J'avais eu la chance de voir cette comédie musicale sur scène grâce à la Clef des Chants : un moment inoubliable, avec des comédiens géniaux. La musique de Sondheim vous subjugue et vous emporte à mille lieues d'un conte innocent : une histoire où des personnages peu respectables cachent des motivations pas très nettes et se révèlent sous leur vrai jour dans la forêt (en bien et en mal). Un beau programme en somme, et j'avais hâte d'en voir l'adaptation. Mais voilà : DISNEY !
Passons sur les incontournables défauts Disney : image trop parfaite et remplie qui fait mal aux yeux, voix complètement standardisées sans aucune émotion (au passage : merci autotune) et personnages rajeunis à l'extrême (vous le saviez, vous, que Emily Blunt avait 22 ans ?). L'intérêt de cette histoire, c'est justement les personnages imparfaits, qui se transforment au fil de l'histoire ! Ici, chacun campe sur ses positions, et tout est passé au polissoir. Le petit chaperon rouge redevient une enfant, ce qui enlève toute la tension sexuelle avec le loup (qu'on ne peut normalement pas louper !). La subtilité aussi est carrément jetée à la poubelle.
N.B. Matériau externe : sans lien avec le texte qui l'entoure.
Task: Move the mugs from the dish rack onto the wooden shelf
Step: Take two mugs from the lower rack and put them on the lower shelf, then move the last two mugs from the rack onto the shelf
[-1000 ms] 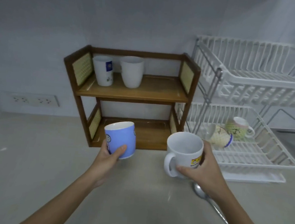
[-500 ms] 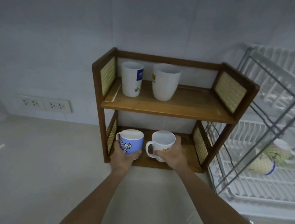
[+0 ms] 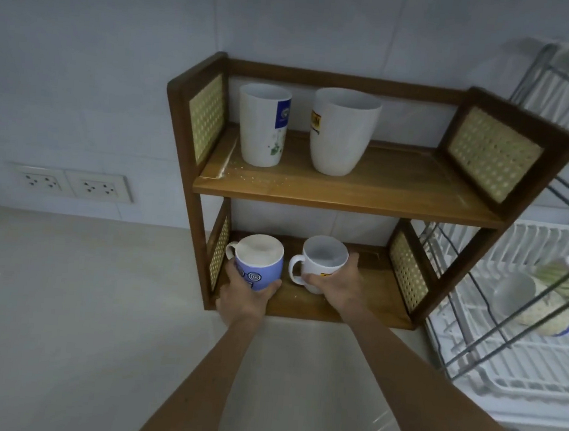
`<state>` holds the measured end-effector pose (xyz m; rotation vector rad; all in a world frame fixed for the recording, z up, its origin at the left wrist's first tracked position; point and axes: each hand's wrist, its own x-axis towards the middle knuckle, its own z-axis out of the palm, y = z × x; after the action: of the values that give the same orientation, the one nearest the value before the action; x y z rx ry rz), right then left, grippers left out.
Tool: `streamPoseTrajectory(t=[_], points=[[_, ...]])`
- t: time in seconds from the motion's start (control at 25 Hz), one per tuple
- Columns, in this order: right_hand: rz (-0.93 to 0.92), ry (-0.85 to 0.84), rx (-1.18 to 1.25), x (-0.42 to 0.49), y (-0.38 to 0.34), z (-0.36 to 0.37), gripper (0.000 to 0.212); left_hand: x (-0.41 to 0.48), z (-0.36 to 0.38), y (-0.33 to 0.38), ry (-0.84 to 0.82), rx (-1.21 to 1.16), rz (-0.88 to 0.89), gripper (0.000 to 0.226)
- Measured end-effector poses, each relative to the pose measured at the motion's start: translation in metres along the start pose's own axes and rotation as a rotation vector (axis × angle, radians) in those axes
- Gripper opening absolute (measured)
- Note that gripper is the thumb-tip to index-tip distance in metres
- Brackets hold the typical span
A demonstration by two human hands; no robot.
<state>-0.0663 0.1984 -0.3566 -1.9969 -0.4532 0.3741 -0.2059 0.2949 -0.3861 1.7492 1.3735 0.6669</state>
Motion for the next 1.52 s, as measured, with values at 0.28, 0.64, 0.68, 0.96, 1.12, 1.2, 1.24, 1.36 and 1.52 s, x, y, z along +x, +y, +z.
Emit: streamPoseTrajectory(t=[0.28, 0.64, 0.68, 0.96, 1.12, 1.2, 1.24, 1.36, 1.52], points=[[0.039, -0.117, 0.008, -0.005, 0.005, -0.009, 0.092, -0.007, -0.002, 0.006, 0.031, 0.032, -0.021, 0.099], [-0.049, -0.035, 0.019, -0.127, 0.024, -0.102, 0.038, -0.151, -0.015, 0.020, -0.117, -0.191, 0.227, 0.046], [-0.097, 0.030, 0.002, -0.143, 0.030, -0.125, 0.030, -0.173, -0.011, 0.026, -0.177, -0.204, 0.316, 0.041], [-0.215, 0.339, -0.178, -0.143, 0.065, -0.286, 0.032, -0.248, 0.043, 0.107, -0.525, -0.242, 1.164, 0.025], [-0.232, 0.377, -0.373, -0.085, 0.082, -0.359, 0.015, -0.262, 0.099, 0.170, -0.593, -0.137, 1.172, 0.029], [-0.235, 0.299, -0.554, -0.046, 0.088, -0.385, 0.021, -0.261, 0.132, 0.197, -0.559, 0.175, 1.209, 0.044], [-0.235, 0.225, -0.695, -0.026, 0.089, -0.394, 0.029, -0.258, 0.149, 0.210, -0.462, 0.342, 1.259, 0.052], [-0.337, 0.012, -1.247, 0.029, 0.085, -0.413, 0.046, -0.249, 0.197, 0.243, -0.258, 0.743, 1.252, 0.062], [-0.578, -0.137, -1.705, 0.079, 0.085, -0.417, 0.054, -0.232, 0.246, 0.265, -0.383, 1.124, 1.056, 0.082]])
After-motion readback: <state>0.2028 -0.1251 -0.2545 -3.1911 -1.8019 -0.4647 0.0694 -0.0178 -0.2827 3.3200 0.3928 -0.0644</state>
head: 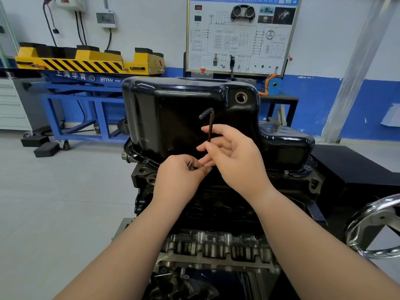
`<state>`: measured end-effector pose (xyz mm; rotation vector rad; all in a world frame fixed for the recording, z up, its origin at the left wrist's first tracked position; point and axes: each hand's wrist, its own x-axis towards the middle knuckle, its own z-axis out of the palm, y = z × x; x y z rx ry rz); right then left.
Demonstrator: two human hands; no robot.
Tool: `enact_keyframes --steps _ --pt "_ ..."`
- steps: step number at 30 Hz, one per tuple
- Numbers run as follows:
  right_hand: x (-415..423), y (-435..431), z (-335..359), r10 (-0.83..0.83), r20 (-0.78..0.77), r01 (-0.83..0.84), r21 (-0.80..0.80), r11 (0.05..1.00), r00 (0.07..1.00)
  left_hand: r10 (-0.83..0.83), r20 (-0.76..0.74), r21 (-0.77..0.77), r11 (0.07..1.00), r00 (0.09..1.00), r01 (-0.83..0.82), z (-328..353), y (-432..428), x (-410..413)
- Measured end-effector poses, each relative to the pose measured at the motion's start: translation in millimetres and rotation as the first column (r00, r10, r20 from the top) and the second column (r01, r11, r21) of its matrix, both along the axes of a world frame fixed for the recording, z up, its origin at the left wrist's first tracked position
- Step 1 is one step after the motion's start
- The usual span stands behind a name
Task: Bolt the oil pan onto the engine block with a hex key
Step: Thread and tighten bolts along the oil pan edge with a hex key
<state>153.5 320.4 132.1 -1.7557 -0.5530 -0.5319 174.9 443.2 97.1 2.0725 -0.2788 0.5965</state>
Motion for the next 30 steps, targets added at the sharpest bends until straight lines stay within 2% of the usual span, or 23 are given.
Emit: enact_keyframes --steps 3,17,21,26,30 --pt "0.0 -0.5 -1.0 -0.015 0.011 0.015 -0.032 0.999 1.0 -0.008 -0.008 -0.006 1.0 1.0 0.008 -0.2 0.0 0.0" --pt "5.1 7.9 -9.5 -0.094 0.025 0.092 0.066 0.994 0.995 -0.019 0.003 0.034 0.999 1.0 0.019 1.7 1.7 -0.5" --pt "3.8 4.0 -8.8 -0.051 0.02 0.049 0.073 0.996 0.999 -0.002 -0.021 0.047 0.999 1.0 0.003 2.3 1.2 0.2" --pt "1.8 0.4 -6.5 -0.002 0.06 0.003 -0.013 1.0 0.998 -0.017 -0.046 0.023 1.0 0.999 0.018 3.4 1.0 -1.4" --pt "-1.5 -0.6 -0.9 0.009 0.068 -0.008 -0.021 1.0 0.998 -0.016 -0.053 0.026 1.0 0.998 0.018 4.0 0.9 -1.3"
L'ambiguïté des princes charmants est montrée dès le début, mais de façon trop caricaturale : ce sont de vrais salauds, mais presque sans le vouloir, du coup on n'y croit pas vraiment. Bravo quand même pour la chanson Agony, petite bouffée d'air dans ce film saturé et bruyant. Enfin, parce qu'un Disney n'en serait pas un sans des midinettes bien mièvres, on nous met une Raiponce totalement transparente, agrippée à son prince. Ma plus grosse peine était pour la femme du boulanger, originellement une femme de bientôt 40 ans, responsable, aimante et courageuse, qui ici joue les vierges effarouchées devant son propre mari, rougit comme une collégienne dès qu'on mentionne le prince et bassement veule dès qu'elle peut servir ses intérêts. Mention positive quand même pour Cendrillon, qui évite tous les clichés et réussit à offrir un personnage plus consistant.
EN BREF : on a compris, Disney n'ayant plus d'imagination, il adapte ses propres contes à la chaîne ces dernières années. Et ce film nous est présenté comme une occasion de retrouver nos personnages favoris alors qu'en réalité, il s'agirait plutôt de les piétiner sans ménagement. Mais ça, ça demande de penser un petit peu trop, ouhlà... On est consterné par une absence TOTALE d'intention et de parti pris, à tous les niveaux. Mais pouvait-on vraiment attendre autre chose de Disney ? Des personnages tellement engoncés par leurs costumes et leur jeu superficiel qu'ils en deviennent vides, et devant une histoire vide, on sent notre âme être aspirée par la médiocrité telle un ectoplasme par un GhostBuster. Voilà ce qui arrive quand on met une œuvre subversive dans les mains d'une industrie bien-pensante : du vide sidéral.